9. The use according to claim 8, wherein said step B comprises:

step K, detecting or otherwise applying the target components enriched on the microfilament carrier in the step J;

preferably, the step K includes: sequentially contacting the microfilament carrier with the target components enriched on the surface with a washing liquid, an indicator and an auxiliary reagent, and directly or indirectly detecting the target components in a visual inspection or instrument measurement mode;

or, the step K includes: eluting, recovering, detecting or otherwise applying the enriched target components on the microwire carrier.

10. The use according to claim 8, wherein said step B comprises:

step N, detecting or otherwise applying the target components enriched on the microfilament carrier in the step M;

preferably, the step N includes: sequentially flowing the washing liquid, the indicator and the auxiliary reagent into a micro-tube cavity containing a micro-wire carrier with the surface enriched with target components, sequentially contacting the micro-wire carrier, and directly or indirectly detecting the target components in a visual or instrument measurement mode;

or, the step N includes: and taking the microwire out of the cavity of the microtube, and eluting, recovering, detecting or otherwise applying the target component enriched on the microwire.

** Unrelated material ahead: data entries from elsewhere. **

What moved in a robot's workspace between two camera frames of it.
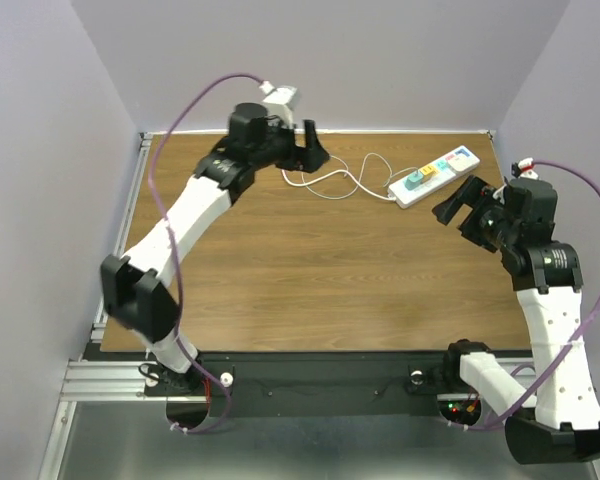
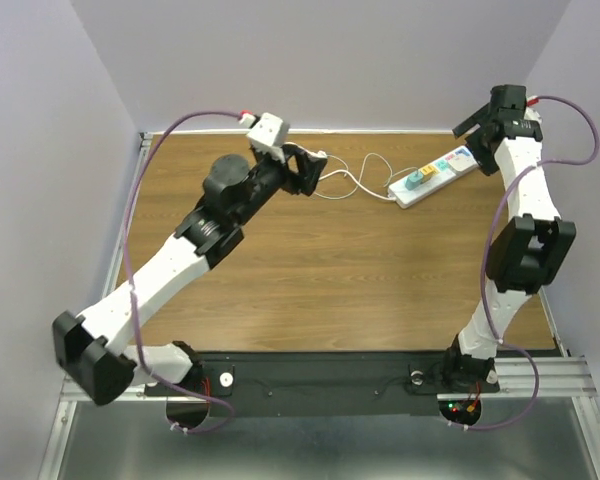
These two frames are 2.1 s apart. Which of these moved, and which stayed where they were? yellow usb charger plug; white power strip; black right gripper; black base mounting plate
Moved: black right gripper
Stayed: white power strip; yellow usb charger plug; black base mounting plate
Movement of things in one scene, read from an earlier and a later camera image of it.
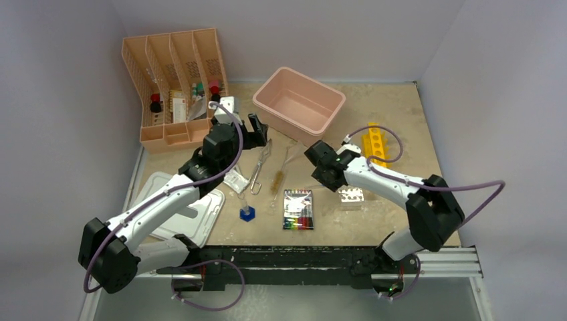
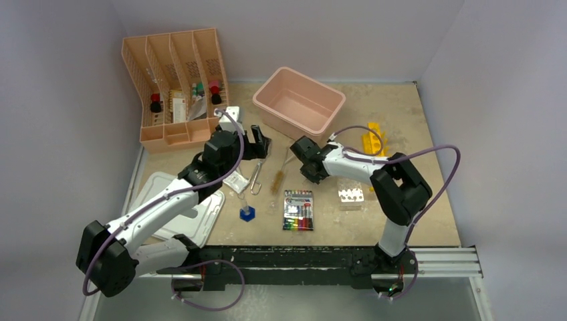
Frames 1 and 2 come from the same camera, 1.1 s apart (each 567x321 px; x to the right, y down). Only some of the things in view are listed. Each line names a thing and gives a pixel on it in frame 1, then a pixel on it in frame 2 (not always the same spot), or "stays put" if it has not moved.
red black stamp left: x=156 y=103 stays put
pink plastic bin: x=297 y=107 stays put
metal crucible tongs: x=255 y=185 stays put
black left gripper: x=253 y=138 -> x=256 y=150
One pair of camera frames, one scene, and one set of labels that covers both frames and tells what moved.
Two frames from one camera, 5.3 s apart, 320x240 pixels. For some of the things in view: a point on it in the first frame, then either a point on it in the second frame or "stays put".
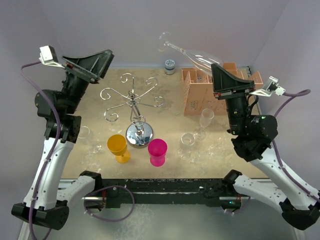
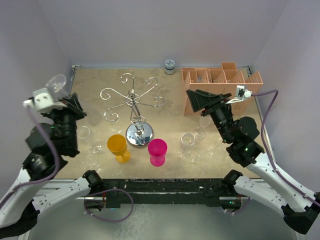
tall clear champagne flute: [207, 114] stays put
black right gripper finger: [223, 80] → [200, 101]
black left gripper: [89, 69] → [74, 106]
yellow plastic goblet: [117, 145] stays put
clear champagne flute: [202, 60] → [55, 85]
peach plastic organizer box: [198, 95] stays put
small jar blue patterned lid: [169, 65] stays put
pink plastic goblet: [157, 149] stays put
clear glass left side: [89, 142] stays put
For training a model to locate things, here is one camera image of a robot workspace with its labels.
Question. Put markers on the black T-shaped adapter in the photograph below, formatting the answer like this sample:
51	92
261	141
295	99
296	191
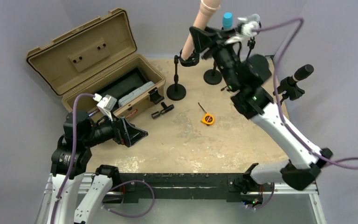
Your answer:
166	108

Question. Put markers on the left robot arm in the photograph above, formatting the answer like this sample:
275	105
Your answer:
69	163

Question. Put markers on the black round-base shock-mount stand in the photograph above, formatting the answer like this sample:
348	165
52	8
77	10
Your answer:
176	91

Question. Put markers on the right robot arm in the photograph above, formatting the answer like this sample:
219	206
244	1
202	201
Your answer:
305	160

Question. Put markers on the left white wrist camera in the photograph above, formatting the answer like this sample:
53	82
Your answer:
105	104

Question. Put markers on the blue microphone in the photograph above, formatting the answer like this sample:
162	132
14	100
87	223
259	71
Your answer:
227	20

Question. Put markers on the grey box inside case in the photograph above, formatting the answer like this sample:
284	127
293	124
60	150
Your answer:
135	93

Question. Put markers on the tan plastic tool case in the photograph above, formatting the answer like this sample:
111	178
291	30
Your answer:
97	57

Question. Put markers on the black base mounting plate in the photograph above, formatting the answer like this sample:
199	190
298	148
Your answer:
230	187

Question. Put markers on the black microphone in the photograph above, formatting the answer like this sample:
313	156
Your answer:
303	73

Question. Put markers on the yellow tape measure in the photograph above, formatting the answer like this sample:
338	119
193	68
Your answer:
207	119

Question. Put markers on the pink microphone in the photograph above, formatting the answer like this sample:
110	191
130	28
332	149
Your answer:
206	11

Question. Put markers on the black tripod shock-mount stand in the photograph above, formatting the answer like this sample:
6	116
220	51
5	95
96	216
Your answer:
251	43

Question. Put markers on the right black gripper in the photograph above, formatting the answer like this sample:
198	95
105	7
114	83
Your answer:
203	38

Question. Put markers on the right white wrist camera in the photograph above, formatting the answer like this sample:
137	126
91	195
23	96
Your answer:
246	29

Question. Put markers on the black right-side clip stand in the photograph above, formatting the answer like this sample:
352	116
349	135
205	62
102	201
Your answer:
289	89

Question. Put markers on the black round-base clip stand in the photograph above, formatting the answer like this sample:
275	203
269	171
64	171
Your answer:
212	76

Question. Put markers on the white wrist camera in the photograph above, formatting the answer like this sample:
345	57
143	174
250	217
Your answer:
246	29
105	104

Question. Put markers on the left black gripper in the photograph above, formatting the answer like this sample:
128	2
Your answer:
125	132

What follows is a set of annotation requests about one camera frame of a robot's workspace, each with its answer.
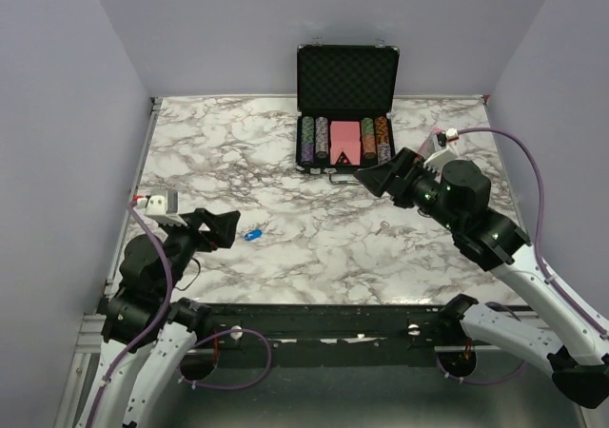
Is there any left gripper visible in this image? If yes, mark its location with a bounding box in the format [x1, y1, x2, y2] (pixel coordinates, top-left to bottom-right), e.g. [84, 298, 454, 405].
[159, 205, 241, 296]

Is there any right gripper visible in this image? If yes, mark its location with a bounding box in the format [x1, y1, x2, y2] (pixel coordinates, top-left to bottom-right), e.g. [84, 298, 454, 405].
[355, 145, 462, 233]

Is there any blue key tag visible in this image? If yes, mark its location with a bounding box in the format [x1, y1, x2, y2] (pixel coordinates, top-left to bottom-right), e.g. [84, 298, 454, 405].
[244, 229, 263, 242]

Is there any silver key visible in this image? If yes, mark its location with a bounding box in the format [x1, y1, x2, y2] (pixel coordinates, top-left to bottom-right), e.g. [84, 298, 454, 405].
[375, 221, 391, 236]

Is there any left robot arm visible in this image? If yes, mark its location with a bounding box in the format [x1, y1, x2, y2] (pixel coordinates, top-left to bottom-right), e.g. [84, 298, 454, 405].
[77, 208, 241, 427]

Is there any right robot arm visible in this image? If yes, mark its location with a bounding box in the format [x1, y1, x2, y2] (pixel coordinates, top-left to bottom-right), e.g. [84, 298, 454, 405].
[355, 148, 608, 409]

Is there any pink card box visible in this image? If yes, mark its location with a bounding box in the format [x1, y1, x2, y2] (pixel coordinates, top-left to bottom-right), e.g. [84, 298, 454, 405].
[418, 127, 447, 159]

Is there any black poker chip case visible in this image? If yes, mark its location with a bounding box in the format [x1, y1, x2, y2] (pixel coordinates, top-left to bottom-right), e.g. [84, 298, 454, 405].
[295, 44, 400, 177]

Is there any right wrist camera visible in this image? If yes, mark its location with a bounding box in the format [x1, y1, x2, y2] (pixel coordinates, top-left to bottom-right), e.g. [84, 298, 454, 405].
[419, 128, 459, 175]

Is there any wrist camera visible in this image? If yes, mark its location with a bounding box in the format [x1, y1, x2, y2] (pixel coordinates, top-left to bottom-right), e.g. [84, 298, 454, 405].
[132, 189, 187, 226]
[419, 128, 459, 175]

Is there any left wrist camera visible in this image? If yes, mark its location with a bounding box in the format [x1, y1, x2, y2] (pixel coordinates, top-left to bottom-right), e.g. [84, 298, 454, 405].
[132, 189, 187, 226]

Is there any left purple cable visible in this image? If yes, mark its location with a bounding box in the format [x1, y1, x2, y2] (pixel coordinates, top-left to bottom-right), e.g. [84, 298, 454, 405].
[85, 197, 273, 428]

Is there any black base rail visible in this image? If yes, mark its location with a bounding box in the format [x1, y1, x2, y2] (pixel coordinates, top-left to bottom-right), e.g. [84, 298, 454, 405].
[94, 299, 534, 370]

11. Use according to any one of claims 8 to 10,

the probe comprises one or more of an affinity substrate, a group of the affinity substrate and an affinity microstructure; wherein, the affinity substrate comprises one or more of antibody, receptor, ligand, biotin, avidin, agglutinin, antigen, hapten, polynucleotide fragment, peptide chain, complement, cytokine, oligosaccharide, polysaccharide, enzyme and hormone;

and/or the affinity microstructure comprises a carbon chain structure and/or a hole structure with specific binding capacity, a spatial conformation;

and/or the sample to be detected comprises one or more of blood, plasma, serum, tissue fluid, cerebrospinal fluid, milk, saliva, urine, secretion extracting solution, tissue extract, biochemical analysis sample, culture solution, fermentation liquor, water body sample, industrial fluid and food, feed, medicine, veterinary medicine, pesticide and extract sample to be detected.